Bridgerton!

Since I’m a sucker for romance, I’ve been curious about the enormous audience for the streaming show Bridgerton. I couldn’t finish Season One of Bridgerton, as it seemed more silly than funny, but I did get caught up in Season Two, because the triangulation of the sisters and lover was well done. Then I found Season Three all too predictable, so…skipped to the end of that one also. Yet I’m glad I watched the show because it made me think more about the modern idea of romantic love.

Bridgerton’s allure is that it places romance in a nostalgic context that’s just as –maybe more — important than the romance itself: the bygone period when a relatively small inherited caste dominated society, living in luxury, preening in speech, manners, clothing, rituals, and so forth, while modern cities of slums and low-wage work grew unobserved around them. In the show, it’s as if another class does not exist. There are many servants in the big houses of Bridgerton, but none of them count for much in the drama; they’re ornaments that point to the unearned power of the privileged class. The servants have no lives of their own; they live to serve. Oddly, when I saw scenes of servants engaged in…well, serving, all I could think of was how it must feel to live in a world of someone else’s luxury, spending your entire life doing menial work to shore up people, i.e. your “betters”, who never work at all. (I read Octavia Butler’s novel Kindred recently, which directly and powerfully addresses this question in a slave/master relationship.) If you were at the populous lower end of the social hierarchy, you were expected to resign yourself to this state of things as perfectly natural and appropriate.
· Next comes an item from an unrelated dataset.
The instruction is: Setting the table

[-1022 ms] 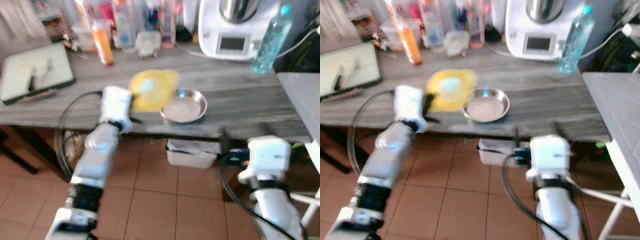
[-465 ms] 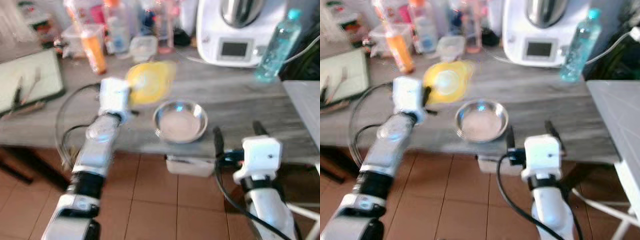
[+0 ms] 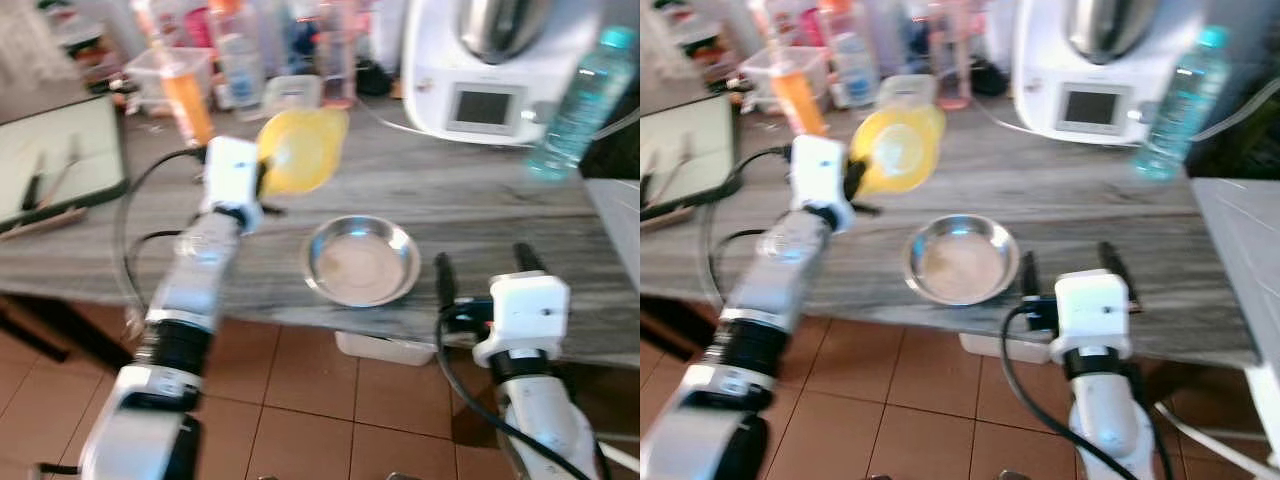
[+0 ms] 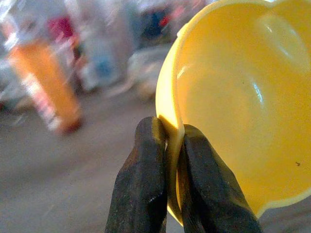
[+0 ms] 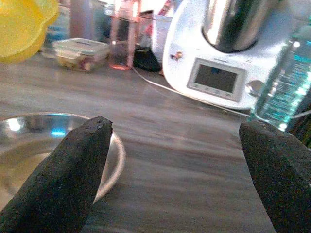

This gaping inequality is idealized in Bridgerton, because it plays on the historical truth that even rich women had to marry, and marry well, to justify their lives. JD Vance would call this fulfilling “their purpose”, the propaganda about women of the Victorian age that followed.

That’s where the romantic element comes in – we see a privileged man and a privileged woman “fall in love”, and that passion appears to be the focus, while in fact it masks the reality of marriage as the reward for individual women’s desirability. While the love is “pure,” spontaneous, magical, the heroines “win” in the end, because they hooked the man and proved their superiority; they are thereby worthy of perpetuating that social caste.

Bridgerton is silly, but viewers enjoy it even while they know it’s silly and unrealistic, or maybe because it is. I would say the same is true for vulgarities like The Kardashians or The Real Housewives series, which also have a mainly female audience. The enjoyment comes from a combination of envy (of wealth, clothing, real estate, bling, etc.), wish fulfillment, celebrity worship, identifying with the “winners” in life, and schadenfreude (pleasure in the shame of others, played out in gossip, spats, verbal abuse, meanness, etc.).

And yes, I do watch the latter shows, and I do partake in all that enjoyment myself. Bread and circuses, you know.